In fact, one study found that between 2005-2017, the average gains by 4th- and 8th-grade charter students were almost twice as large as those by students in district schools. That’s a difference of a half-year’s worth of learning. The greatest gains at charters, relative to district schools, are for populations that include African Americans and those from households in the lowest quartile of the socioeconomic distribution.

Another study, specifically looking at outcomes in New York City, found Black charter students experience greater annual progress compared to their traditional public school peers in both reading and math– translating to 23 additional days of learning in reading and 57 days in math.

That’s a path towards accelerating student achievement, towards educational equity.

For the last four years, I’ve led The Center for Black Educator Development to dramatically increase the number of Black educators in classrooms. In this role, I work alongside district and charter school leaders to enhance culturally-responsive, affirming and sustaining early-literacy curriculum and educator-apprenticeship programs. I have the privilege to work with students and teachers who are changing mindsets and expanding opportunity because they are empowered to leverage the full benefits of a quality education and give back by teaching young students desperate for Black aspirational figures leading their classrooms.

I have been fortunate to witness what I believe are seismic educational miracles taking place every single day inside charter schools. Students who society earmarked for a life of poverty are beating the odds and the barriers. Students who never envisioned themselves even graduating high school are performing exceptionally well at Ivy League and HBCU schools. Students who were on track for society’s school to prison pipeline are instead leaders of and in their communities.

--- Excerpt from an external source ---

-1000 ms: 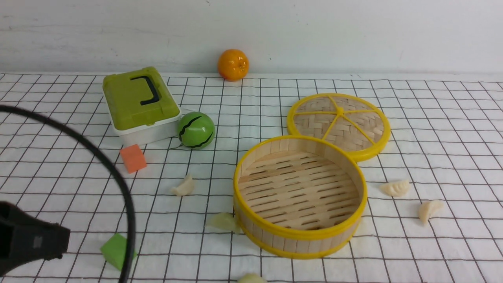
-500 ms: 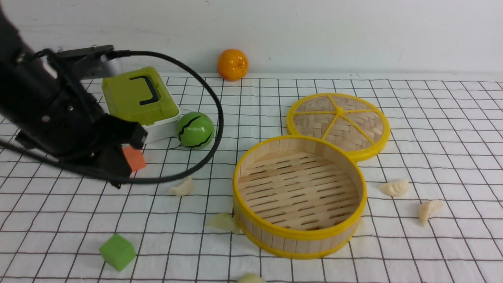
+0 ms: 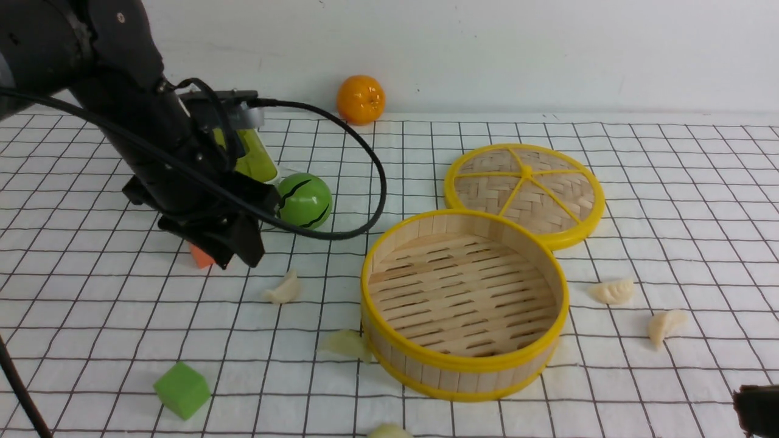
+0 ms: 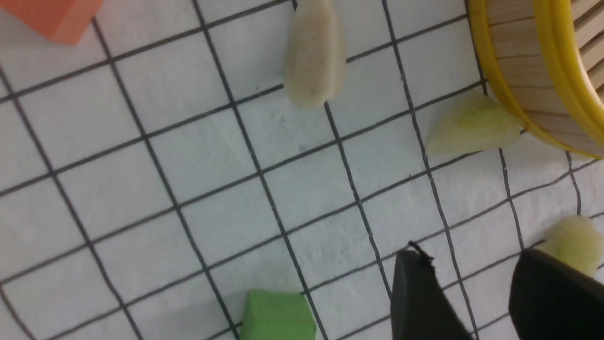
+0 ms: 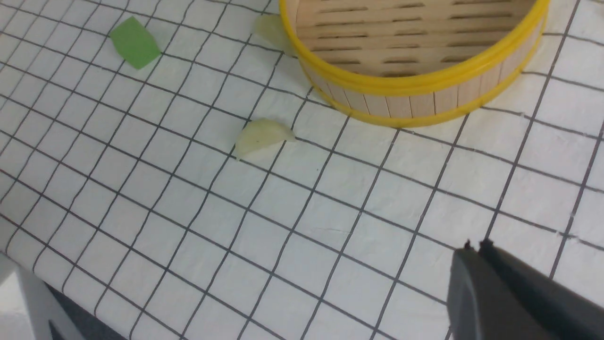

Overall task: Put the dumplings into the steamer on the table with the white tablecloth.
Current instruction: 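Reach for and grasp a dumpling on the table with the left gripper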

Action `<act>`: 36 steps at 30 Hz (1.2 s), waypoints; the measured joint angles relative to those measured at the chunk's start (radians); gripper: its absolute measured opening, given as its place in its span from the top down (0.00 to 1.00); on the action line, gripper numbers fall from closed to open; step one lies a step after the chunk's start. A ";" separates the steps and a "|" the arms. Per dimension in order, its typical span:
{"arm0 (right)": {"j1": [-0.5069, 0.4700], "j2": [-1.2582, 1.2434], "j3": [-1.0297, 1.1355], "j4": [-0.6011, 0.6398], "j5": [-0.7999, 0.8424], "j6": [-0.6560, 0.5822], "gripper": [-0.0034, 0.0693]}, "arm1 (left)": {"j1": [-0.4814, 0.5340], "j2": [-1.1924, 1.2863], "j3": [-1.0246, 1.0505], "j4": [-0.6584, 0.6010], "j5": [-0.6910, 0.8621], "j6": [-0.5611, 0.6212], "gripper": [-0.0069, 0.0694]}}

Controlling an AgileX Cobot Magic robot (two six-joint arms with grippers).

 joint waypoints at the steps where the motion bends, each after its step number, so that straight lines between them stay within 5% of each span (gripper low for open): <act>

We should want to scale these outcomes, not curtail them. Isn’t that why so many of us in the Black community supported President Biden? Wasn’t he supposed to look out for our rights? Those who helped deliver the presidential election shouldn’t now be ignored when they are looking for opportunities for their children and grandchildren.

The Biden administration should make good on its promise to serve vulnerable populations and advance education equity. These proposed rules do neither. Throw them aside and start engaging with the very families who are desperate for solutions.

Many people claim they are working toward equity but they also have no idea what it actually looks like in execution. Our teachers’ unions don’t look like the children who are primarily served in public schools, so their outsized influence on an issue that disproportionately affects Black/Brown/Indigenous communities is what we should be avoiding as we move forward – if the administration is actually serious about educational equity.